Lines from the one containing "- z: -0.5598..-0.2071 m" through the end of the data are to be returned exactly, and no others.

* * *

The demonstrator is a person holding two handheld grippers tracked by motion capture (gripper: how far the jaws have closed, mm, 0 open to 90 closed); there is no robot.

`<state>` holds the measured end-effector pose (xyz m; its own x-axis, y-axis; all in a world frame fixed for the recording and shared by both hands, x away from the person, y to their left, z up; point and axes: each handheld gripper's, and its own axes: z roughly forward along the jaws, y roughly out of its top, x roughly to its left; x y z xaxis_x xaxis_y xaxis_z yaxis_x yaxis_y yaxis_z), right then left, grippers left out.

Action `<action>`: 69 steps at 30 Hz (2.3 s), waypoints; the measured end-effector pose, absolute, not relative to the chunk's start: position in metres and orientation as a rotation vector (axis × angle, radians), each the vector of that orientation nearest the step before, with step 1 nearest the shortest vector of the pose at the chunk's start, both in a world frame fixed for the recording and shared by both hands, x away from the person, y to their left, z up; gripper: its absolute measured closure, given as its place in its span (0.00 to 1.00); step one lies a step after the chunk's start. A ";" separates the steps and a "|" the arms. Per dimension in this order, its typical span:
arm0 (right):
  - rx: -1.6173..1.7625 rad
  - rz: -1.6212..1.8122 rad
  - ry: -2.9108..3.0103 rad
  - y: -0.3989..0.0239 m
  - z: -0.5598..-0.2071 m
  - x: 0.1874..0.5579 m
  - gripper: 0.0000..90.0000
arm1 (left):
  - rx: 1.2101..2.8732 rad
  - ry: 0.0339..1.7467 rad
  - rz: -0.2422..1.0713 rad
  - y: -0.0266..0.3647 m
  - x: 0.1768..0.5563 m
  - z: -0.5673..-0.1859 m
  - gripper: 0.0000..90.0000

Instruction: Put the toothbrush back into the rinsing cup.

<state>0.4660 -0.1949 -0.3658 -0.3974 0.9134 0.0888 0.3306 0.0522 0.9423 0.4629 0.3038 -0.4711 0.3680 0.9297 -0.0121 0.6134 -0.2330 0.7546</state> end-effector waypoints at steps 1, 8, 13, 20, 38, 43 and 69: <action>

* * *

**Your response**
  - z: -0.5598..-0.2071 m
  - x: 0.1874..0.5579 m
  - gripper: 0.0000..90.0000
arm1 (left):
  - rx: 1.2101..2.8732 rad
  - ry: 0.0339..1.7467 rad
  - rz: -0.2422..1.0713 rad
  - y: -0.0266..0.3647 m
  - x: 0.1768..0.5563 m
  - z: -0.5673..-0.1859 m
  - gripper: 0.0000..90.0000

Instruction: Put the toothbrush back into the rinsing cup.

<state>0.4660 -0.1949 -0.3658 -0.3974 0.9134 0.0888 0.3306 0.0522 0.9423 0.4629 0.3038 -0.4711 0.3680 0.9297 -0.0121 0.6134 -0.2330 0.7546</state> end-effector waypoints at steps 1, 8, 13, 20, 38, 43 and 69: <action>

No further output will be produced for this exercise.